After his evaluation, I realized he was going to be a special case for me to be creative with my treatment. At first I went straight to what they taught me in school: let’s do neuromuscular re-education — electrical stimulation to specific muscles to help his muscles activate. After about 12 treatments, we realized that this approach was something he can do at home because it was not showing to be very beneficial for just 10 minutes a day for different muscles.  

Next, we tried strengthening with isometrics and eccentric control with thera bands. First, he would sit in his chair supported, and he would side-bend as much as he could and I would add resistance for him to control the motion to upright position. We would complete the same for forward bending in his chair as well. After he got a bit strong, we added crunches with thera-bands and backwards bending with thera-bands. Additionally, we added isometric backwards, forwards, and side bending with thera-bands.
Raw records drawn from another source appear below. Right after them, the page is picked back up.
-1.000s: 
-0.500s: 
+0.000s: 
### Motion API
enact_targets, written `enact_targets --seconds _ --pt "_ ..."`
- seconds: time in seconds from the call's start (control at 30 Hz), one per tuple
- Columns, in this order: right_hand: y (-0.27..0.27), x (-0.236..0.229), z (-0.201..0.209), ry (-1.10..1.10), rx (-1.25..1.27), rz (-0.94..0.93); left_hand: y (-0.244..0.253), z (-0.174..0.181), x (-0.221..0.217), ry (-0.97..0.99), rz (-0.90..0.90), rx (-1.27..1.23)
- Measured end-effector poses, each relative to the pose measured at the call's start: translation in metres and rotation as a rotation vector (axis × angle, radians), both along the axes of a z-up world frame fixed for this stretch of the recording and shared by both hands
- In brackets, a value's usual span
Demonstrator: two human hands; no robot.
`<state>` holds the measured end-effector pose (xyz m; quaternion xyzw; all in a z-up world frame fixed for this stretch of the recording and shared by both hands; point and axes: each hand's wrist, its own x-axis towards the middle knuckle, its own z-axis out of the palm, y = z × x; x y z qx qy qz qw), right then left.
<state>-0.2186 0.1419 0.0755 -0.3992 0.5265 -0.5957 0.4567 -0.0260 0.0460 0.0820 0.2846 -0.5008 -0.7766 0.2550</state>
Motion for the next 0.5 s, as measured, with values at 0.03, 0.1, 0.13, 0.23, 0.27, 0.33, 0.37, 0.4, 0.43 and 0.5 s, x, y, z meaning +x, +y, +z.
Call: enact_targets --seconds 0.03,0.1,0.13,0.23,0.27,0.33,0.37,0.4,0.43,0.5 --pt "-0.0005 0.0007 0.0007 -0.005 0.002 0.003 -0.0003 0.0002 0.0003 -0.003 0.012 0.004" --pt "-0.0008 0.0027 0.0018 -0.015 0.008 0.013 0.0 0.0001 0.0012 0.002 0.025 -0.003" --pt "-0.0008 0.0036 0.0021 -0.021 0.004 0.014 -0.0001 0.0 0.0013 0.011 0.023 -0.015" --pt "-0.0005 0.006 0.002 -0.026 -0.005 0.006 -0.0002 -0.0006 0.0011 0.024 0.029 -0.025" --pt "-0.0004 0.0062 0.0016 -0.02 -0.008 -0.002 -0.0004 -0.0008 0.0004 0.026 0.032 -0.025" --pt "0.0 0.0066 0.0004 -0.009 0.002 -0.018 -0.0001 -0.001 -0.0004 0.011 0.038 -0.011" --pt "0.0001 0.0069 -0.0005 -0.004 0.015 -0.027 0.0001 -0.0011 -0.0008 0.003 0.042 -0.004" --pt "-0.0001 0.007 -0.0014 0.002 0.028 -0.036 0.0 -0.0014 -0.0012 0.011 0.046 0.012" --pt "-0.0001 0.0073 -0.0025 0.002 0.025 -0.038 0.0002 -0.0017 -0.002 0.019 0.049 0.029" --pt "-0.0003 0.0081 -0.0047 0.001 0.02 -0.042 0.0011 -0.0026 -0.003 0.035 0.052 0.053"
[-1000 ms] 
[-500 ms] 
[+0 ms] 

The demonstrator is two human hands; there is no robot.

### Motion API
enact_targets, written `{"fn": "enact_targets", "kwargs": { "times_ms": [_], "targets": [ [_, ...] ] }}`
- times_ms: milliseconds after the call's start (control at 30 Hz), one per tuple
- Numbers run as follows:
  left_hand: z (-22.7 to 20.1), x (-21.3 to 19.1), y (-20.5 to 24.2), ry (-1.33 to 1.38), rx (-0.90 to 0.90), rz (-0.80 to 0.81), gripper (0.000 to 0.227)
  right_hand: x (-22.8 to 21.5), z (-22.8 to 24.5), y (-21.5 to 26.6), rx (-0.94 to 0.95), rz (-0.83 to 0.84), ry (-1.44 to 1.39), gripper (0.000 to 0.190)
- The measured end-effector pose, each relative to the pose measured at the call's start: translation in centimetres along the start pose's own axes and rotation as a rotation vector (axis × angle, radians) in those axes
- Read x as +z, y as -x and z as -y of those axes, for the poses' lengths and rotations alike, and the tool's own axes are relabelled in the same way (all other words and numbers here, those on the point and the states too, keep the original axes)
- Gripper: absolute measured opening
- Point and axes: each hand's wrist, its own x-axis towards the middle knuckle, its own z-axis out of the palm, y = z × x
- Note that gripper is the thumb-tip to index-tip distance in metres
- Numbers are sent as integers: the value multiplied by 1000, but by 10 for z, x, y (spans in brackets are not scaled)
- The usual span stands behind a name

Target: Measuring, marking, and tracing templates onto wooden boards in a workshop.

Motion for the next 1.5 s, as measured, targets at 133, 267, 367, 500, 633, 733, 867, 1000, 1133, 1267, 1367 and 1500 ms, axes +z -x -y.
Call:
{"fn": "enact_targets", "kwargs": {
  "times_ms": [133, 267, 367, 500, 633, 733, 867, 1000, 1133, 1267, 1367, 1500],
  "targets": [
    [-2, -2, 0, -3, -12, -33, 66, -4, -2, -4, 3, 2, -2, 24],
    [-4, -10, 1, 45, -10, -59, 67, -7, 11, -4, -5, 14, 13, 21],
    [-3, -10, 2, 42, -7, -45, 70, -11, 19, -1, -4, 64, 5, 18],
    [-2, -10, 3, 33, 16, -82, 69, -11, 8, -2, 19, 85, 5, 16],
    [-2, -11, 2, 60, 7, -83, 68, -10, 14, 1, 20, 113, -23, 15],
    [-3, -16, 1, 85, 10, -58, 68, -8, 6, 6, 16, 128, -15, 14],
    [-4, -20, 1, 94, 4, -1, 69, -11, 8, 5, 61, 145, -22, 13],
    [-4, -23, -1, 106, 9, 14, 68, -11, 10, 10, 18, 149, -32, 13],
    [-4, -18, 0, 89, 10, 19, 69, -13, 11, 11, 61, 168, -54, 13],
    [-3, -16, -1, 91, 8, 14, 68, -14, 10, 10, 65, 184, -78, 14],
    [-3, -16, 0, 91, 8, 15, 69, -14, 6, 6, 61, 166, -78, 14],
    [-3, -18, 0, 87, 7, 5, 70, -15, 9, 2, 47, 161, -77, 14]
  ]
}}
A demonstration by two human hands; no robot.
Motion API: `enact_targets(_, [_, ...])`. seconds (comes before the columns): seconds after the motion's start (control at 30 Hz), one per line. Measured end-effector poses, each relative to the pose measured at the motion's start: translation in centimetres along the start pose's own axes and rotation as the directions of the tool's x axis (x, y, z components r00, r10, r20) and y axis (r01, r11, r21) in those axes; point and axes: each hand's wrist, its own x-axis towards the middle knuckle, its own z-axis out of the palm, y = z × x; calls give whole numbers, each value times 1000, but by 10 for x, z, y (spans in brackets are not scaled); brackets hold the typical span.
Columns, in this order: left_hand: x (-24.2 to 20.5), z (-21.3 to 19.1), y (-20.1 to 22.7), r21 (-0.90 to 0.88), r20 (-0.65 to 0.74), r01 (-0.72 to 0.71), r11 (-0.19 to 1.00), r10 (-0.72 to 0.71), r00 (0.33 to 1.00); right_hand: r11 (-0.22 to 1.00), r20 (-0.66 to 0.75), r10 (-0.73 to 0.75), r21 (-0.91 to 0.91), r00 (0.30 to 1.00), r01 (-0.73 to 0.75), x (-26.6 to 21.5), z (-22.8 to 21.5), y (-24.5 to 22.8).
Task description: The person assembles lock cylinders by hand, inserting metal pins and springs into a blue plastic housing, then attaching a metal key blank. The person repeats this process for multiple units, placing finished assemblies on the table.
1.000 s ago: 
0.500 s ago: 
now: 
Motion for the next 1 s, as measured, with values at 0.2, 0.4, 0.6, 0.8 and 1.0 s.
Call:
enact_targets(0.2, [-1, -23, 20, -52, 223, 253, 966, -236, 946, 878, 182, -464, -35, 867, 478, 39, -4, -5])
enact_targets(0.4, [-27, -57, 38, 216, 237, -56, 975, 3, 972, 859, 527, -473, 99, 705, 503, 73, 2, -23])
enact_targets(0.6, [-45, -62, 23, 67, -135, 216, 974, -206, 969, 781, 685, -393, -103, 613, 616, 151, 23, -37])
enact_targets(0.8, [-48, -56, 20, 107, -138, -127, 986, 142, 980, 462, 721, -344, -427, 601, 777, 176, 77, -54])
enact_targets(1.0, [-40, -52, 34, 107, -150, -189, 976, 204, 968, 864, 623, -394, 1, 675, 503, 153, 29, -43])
We recently started to focus on his range of motion in his neck as well as lower extremities to see if we could straighten out his contractors in his ankles, hips and knees. After about two months of passive range of motion to knees, hips, and ankles, we discussed that his core strength was declining because he was having trouble performing these at home lately. I spoke to him about possibly getting a home aid to help around the house if he needed it and to help him perform his exercises. He stated that he would call his insurance company to see if these home aids would be covered. 

On 3/8/18, we assessed his core strength at different levels of flexion. His core strength at 20 degrees from 90 degrees was 3-/5, at approximately 30 degrees flexion 3+/5, at approximately 40 degree flexion was 4-/5. At his strongest, on 7/12/18, he scored 3-/5 at approximately 20 degrees flexion, 4-/5 at approximately 30 degrees flexion from sitting, and 5/5 at approximately 40 degrees flexion.  After 3 months of not focusing on his core, he scored back to his original manual muscle testing score. 

These numbers show that with physical therapy, it is important to continue progressing with physical therapy and educating the patient about their home exercise programs. It is important to have a caregiver at home to help with certain exercises that do not require skilled physical therapist on hand.